Élu pour la première fois en 1988 dans la circonscription de York-Nord, il fait partie des doyens des Communes. Cinq ans plus tard, il a été réélu avec la plus grande marge de l'histoire du pays, recueillant 51 088 votes de plus que son principal rival.
M. Bevilacqua faisait partie de la poignée de candidats parfaitement bilingues de cette course à la direction, mais les deux langues qu'il maîtrise sont l'anglais et l'italien. Natif d'Italie, il a immigré au Canada à l'âge de 11 ans.

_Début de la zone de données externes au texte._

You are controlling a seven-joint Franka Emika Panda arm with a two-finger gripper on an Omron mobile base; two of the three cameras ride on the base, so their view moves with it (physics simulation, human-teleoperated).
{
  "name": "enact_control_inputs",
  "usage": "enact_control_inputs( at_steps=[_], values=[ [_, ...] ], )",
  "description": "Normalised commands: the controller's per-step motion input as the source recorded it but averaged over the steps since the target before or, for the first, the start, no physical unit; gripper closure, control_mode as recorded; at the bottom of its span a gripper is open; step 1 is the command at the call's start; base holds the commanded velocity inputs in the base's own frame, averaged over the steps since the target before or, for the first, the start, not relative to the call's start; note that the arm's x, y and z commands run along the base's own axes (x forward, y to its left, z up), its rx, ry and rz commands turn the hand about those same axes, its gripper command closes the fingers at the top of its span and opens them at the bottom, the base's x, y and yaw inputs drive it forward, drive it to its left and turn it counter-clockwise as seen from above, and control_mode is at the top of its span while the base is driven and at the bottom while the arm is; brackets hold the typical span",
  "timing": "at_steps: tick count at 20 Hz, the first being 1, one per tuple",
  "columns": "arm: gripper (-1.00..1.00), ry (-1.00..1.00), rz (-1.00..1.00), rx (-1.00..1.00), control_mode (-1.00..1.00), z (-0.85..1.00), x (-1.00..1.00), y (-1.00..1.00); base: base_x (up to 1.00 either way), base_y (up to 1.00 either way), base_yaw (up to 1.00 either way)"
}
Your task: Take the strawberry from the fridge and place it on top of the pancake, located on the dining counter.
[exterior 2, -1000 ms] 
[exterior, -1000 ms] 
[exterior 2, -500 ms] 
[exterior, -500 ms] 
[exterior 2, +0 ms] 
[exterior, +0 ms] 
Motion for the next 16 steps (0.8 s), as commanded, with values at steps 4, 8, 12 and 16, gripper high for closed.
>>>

Une des figures les plus actives du mouvement pro-Martin, il a été délaissé par le clan de Paul Martin lorsque le premier ministre Jean Chrétien l'a promu au rang de secrétaire d'État, en 2002. Auparavant, il avait occupé diverses fonctions de secrétaire parlementaire et a notamment été président du comité des Communes sur les Finances, de 1997 à 2002.
Se positionnant lui-même au centre de l'échiquier politique, il était toutefois perçu par plusieurs comme le plus à droite des candidats. Il a articulé sa courte campagne autour du thème de la croissance économique, présentée comme un outil pour une plus grande justice sociale.
Il est marié et a deux enfants.
* Chacun des candidats a été contacté par l'entremise de son bureau de campagne afin qu'il détermine les enjeux qu'il compte défendre en priorité au cours de cette course à la direction. Au besoin, les réponses ont été complétées en consultant le site Internet des candidats. Pour sa part, l'équipe de M. Bevilacqua nous a répondu par écrit.